A highly recommended visit to the show today can be combined, heading east, with the last day of George Mathieu at 130 Orchard (also uptown), and a Wallace Berman show at 183 Stanton for another week that includes a photo of Jack Ruby shooting Lee Oswald with a quickly rendered 1964 handwritten poem by Michael McClure. Heading west, Artists Space offers the NYC iteration of the Mark Christman-curated Milford Graves tribute, which allows Graves' anatomical sculptures to be seen close up and individually rather than be grouped into a circle of wonders as at ICA Philly, then it's on to Paul Thek at 47 Walker, the Brazilian Marina Reingantz' canvases at 39 Walker, contemporary vernacular scenes depicted in marquetry inlay at 48 Walker, Gauri Gill pix at 52 Walker, and 1960s Georg Baselitz prints at 17 White. Further north at 35 Wooster is the first "take" on the Jack Shear drawing collection until November 7; if you see the first you will want to see the next two.

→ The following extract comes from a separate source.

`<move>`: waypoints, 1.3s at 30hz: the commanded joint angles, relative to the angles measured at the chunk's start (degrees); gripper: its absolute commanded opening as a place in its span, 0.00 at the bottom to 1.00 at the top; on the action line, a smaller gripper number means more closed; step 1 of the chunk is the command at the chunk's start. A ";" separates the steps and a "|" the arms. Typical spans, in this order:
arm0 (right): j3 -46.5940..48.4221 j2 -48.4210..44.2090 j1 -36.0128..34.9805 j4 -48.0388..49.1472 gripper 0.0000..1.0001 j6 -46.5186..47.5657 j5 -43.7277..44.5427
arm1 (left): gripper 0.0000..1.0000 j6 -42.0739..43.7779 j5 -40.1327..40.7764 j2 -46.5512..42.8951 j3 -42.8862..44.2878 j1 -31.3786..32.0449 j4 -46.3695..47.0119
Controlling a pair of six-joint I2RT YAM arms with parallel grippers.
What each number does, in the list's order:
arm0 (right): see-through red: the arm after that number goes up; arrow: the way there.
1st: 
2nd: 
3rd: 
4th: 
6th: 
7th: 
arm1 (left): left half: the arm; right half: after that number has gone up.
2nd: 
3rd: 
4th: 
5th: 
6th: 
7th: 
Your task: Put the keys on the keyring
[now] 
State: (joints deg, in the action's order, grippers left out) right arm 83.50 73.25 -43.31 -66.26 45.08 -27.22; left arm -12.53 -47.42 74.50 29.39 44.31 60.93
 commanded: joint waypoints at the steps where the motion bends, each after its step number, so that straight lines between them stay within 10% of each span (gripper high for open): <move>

Marina Rheingantz, Horse, 2020, Oil on canvas, 75 x 107 in |
In Chelsea, it's worth checking out the last day of the motion activated sound gizmos in the back room of the Janet Cardiff/ George Bures Miller installation (531 w 24th), with architectural high rise models that "portray a mini-dystopia, civilizations that have been eerily abandoned" which hasn't kept the rents from going up. I wanted to see it a second time one morning upon opening but there seemed to be a mechanical malfunction, and then the alarm went off, with the staffer popping her head out seeming vexed so I couldn't bring myself to do the "that alarm.. late 90s Cardiff! I must have it." Predictably I am on board with all the critics that thought MoMA bestowed Philip Guston a posthumous honor by postponing his retrospective on the grounds of unacceptable social relevance after the Floyd protests, directing folks to the paintings at 542 w 22nd.